February 19th, 2010 by matt

Month 16

Fluster

February 10th, 2010 by matt

In the fall of 1997, Rachel and I (who were not, I believe, technically dating yet) started talking about (me) getting a cat. We happened to have this conversation at a party in a dorm room in earshot of a friend of a friend who was hoping to be a veterinarian and so was interning at the Warwick Animal Hospital. He told us that one of the nurses there had found and rescued a litter of abandoned kittens, and so if we were interested, hey, free kitten. So it was that we found ourselves in the back room of the animal hospital watching three tiny kittens frolic and mew and play, and we decided to take home the one the nurse had named “Stupid.”

I had decided in advance that my cat would be named Fluster.

I seem to recall that we drove home from the animal hospital with Fluster on Rachel’s lap in the backseat, and when we arrived back at my apartment in Providence I raced around to solicitously open the door for her while she gingerly carried Fluster inside. He was five weeks old, and he fit in the palm of your hand.

Fluster, 5 weeks old

Being a responsible person, I’m sure I wouldn’t bring home a tiny new kitten without having all of the necessary things in place, but I seem to remember not having cat food (or, perhaps, not having enough cat food) and so one of Fluster’s very first meals was a small piece of Pizza Pie-er crust. I think we can probably trace his love of baked goods to that moment. It was a rule in our house that one must not ever leave bread, or pizza, or cookies, or cake, or crackers, or really anything made of grain, anyplace that Fluster could reach.

Fluster, 5 weeks old Fluster, 5 weeks old Fluster, October 1997

Fluster started out unbelievably tiny, but he didn’t stay that way. We fed him little cans of Iams cat food, and he just wolfed them down. After he ate, you’d pick him up, and you would be holding a warm ball of mushy cat food with a thin layer of kitten wrapped around it, his little legs dangling off of your palm. I don’t know if it was the food or genetics, but in two short years Fluster went from this:

Little Cat, Big Pumpkin

To this:

Big Cat, Little Pumpkin

R and Fluster

He was a frankly enormous cat: not fat, just long and tall. We used to joke that he was part mountain lion. He was, however, a most un-cat-like cat. He was not shy, or cautious, or graceful. He would gallop into a room, rubbing his face on every available surface or person. No one could visit our house—not friends, not family, not repairmen, not painters—without getting an enthusiastic greeting from Fluster. In 2004, we bought a house and had the kitchen renovated, which involved teams of contractors and workmen in our house for months. The other two cats, as cats will do, spent most of the time cowering under the bed upstairs. Fluster became a part of the workday. They had systems to keep him from dashing out the door; they called him Schmitty.

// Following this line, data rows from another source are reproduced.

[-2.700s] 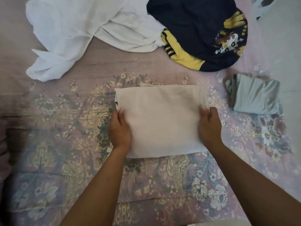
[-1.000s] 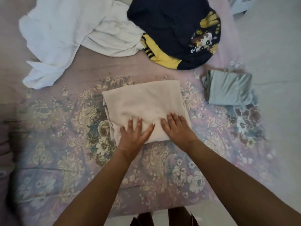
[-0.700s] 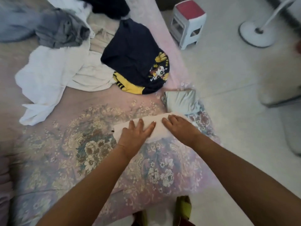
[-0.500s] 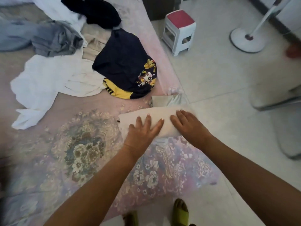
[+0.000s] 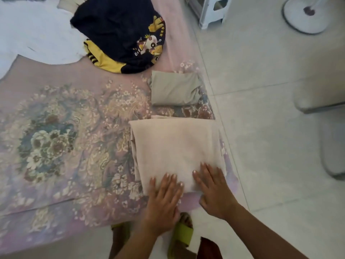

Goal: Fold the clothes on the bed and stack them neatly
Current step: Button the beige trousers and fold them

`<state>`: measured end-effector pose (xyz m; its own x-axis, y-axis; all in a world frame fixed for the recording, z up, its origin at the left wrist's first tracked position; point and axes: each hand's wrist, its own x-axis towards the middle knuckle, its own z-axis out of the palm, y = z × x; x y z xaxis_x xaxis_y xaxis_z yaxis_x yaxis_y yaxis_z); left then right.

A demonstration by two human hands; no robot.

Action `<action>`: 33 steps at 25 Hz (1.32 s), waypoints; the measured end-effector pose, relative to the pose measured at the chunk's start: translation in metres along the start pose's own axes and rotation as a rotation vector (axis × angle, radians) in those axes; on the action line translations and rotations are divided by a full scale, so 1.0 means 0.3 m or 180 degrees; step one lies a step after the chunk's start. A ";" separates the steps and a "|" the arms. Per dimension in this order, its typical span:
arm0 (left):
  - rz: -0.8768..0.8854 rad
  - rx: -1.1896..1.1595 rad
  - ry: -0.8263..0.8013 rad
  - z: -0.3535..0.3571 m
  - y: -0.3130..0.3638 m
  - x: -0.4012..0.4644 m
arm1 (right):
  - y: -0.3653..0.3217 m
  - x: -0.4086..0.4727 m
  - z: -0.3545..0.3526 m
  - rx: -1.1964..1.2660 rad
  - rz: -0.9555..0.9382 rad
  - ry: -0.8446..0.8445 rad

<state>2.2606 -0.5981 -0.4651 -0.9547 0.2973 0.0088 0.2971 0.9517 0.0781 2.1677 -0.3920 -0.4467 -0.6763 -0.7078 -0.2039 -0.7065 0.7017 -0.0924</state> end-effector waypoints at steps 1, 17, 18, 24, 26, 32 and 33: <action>-0.0047 -0.0106 0.0030 -0.013 -0.023 0.026 | -0.015 0.040 -0.005 0.0181 0.0025 0.0145; -0.0923 -0.0137 0.0001 -0.022 -0.374 0.346 | -0.024 0.499 -0.040 0.0771 0.0732 0.0178; -0.0945 -0.0070 0.0060 -0.049 -0.449 0.317 | -0.067 0.538 -0.081 0.0719 0.0550 0.0148; -0.1771 0.0166 -0.0030 -0.101 -1.142 0.105 | -0.371 0.974 -0.177 0.0793 0.0166 -0.0060; -0.1944 0.0118 -0.0010 -0.066 -1.367 0.119 | -0.435 1.147 -0.164 0.0770 0.0088 -0.0165; -0.1525 -0.0116 0.0466 0.184 -1.623 0.185 | -0.365 1.709 -0.163 0.0218 0.0491 -0.0044; -0.1501 -0.0089 0.0545 0.206 -1.637 0.189 | -0.334 1.797 -0.179 0.0062 0.0683 -0.0052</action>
<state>2.0616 -1.0440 -0.5647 -0.9744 -0.1839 0.1293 -0.1657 0.9763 0.1395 1.8627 -0.8483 -0.4949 -0.8073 -0.5406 -0.2366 -0.5423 0.8378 -0.0639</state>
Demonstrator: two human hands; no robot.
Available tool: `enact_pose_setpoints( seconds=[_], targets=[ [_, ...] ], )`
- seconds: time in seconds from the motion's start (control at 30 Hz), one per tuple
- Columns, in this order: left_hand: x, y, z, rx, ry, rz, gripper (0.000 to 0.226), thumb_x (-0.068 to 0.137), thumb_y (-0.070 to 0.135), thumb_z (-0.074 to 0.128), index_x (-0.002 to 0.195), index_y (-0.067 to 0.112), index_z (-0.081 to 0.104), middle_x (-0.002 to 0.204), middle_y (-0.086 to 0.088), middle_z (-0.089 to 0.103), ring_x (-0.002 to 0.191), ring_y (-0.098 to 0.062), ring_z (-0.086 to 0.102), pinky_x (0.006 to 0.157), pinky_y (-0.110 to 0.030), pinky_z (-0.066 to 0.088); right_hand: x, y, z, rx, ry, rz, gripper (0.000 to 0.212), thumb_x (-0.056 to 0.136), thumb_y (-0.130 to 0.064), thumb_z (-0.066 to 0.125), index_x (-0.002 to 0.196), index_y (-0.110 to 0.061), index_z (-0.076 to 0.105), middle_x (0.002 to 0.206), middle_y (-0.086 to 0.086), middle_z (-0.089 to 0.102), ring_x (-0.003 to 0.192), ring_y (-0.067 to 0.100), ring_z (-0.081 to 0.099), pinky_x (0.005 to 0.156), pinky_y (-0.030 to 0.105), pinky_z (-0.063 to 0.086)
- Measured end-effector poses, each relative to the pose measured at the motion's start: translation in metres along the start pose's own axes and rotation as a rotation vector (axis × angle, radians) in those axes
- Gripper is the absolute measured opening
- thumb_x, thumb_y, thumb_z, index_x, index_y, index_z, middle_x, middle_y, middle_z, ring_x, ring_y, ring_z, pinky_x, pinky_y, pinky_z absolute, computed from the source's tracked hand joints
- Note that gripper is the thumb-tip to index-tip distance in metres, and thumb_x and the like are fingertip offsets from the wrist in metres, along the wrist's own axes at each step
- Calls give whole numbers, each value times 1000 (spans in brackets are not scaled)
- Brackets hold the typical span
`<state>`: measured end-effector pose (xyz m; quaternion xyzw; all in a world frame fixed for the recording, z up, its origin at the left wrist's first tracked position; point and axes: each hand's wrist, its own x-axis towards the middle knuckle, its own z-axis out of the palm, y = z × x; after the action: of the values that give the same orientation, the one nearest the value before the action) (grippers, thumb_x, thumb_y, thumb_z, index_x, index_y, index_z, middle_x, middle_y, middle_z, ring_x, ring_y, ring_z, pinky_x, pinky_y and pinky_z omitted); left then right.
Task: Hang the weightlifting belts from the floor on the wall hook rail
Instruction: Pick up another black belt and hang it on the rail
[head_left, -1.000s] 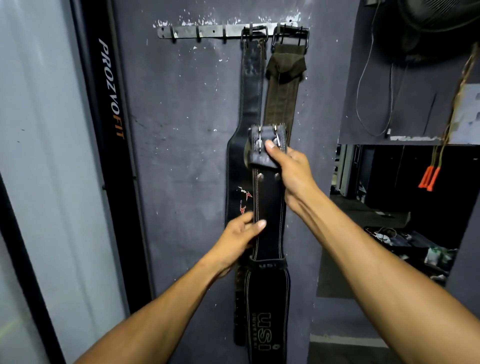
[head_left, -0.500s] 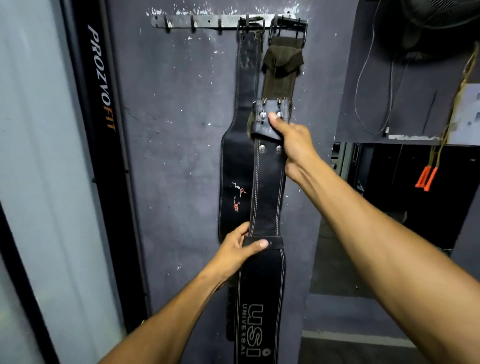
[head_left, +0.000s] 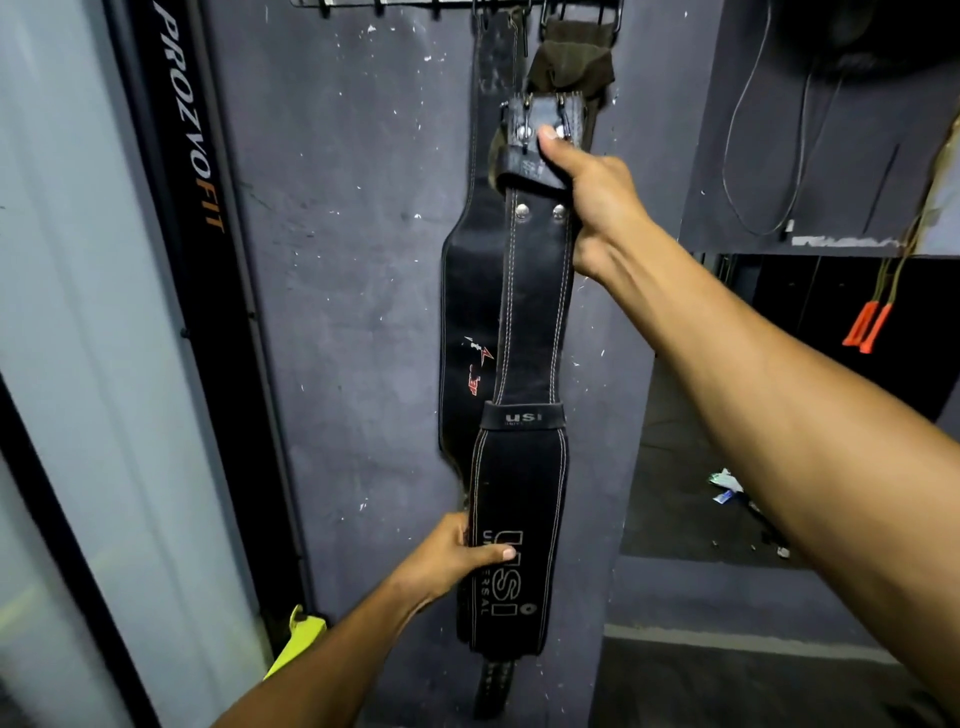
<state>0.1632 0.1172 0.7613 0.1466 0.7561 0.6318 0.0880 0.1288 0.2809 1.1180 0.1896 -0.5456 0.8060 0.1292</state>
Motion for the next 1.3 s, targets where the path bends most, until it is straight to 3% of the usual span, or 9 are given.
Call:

All of our cats were inside cats, but Fluster wanted nothing more than to get outside. If you left a door open and unwatched for more than a second or two, chances were he’d make a break for it. A very few times in his life we let him outside on purpose: he’d generally find the dirtiest patch of ground and earnestly roll around in it.

Fluster Outside! Fluster Outside!

The classic Fluster story, of course, involves his trip to the emergency vet many years ago for some kind of urinary blockage. He had to stay overnight, and when we picked him up the next day, the report we got included the log of the staff’s attempts to care for him:

Attempted to feed cat. Cat was fractious.
Attempted to give cat medicine. Cat was fractious.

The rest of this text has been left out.